The stretch wanted below opens at the line containing "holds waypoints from" and closes at the line containing "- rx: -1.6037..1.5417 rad". Please return it exactly, with no other lines.

⟨

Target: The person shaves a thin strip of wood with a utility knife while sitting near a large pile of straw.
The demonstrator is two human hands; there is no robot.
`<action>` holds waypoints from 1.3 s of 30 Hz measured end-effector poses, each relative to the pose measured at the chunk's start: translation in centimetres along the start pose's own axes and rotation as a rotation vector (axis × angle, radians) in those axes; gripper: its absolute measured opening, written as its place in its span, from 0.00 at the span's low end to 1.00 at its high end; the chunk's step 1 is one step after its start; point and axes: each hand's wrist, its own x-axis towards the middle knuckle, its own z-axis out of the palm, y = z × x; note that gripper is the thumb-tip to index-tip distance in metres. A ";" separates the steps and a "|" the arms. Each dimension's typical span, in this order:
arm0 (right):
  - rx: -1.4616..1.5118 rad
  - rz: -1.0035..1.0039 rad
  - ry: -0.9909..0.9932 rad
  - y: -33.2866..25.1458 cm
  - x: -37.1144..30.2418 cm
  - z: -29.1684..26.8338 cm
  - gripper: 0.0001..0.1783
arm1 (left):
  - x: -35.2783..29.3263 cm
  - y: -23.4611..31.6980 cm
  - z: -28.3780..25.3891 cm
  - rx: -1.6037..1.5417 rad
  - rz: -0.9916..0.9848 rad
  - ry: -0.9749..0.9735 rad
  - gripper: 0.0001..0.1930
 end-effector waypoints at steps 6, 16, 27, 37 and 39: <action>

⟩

SOLUTION FOR THIS PROBLEM:
`<action>` holds waypoints from 1.3 s of 30 Hz measured end-effector poses, each relative to the pose measured at the chunk's start: translation in centimetres along the start pose's own axes and rotation as a rotation vector (axis × angle, radians) in those axes; gripper: its absolute measured opening, written as its place in its span, from 0.00 at the span's low end to 1.00 at its high end; the chunk's step 1 is one step after its start; point and axes: each hand's wrist, its own x-axis towards the middle knuckle, its own z-axis out of the palm, y = z × x; note that gripper is the thumb-tip to index-tip distance in metres. A ";" separates the steps and a "|" the arms. Each dimension's typical span, in this order:
arm0 (right):
  - rx: -1.4616..1.5118 rad
  - rz: -1.0035..1.0039 rad
  - ry: -0.9909..0.9932 rad
  - y: -33.2866..25.1458 cm
  - x: -37.1144..30.2418 cm
  - z: -29.1684..26.8338 cm
  - gripper: 0.0001..0.1783
arm1 (left):
  - x: -35.2783..29.3263 cm
  - y: -23.4611..31.6980 cm
  - z: -28.3780..25.3891 cm
  - rx: -1.6037..1.5417 rad

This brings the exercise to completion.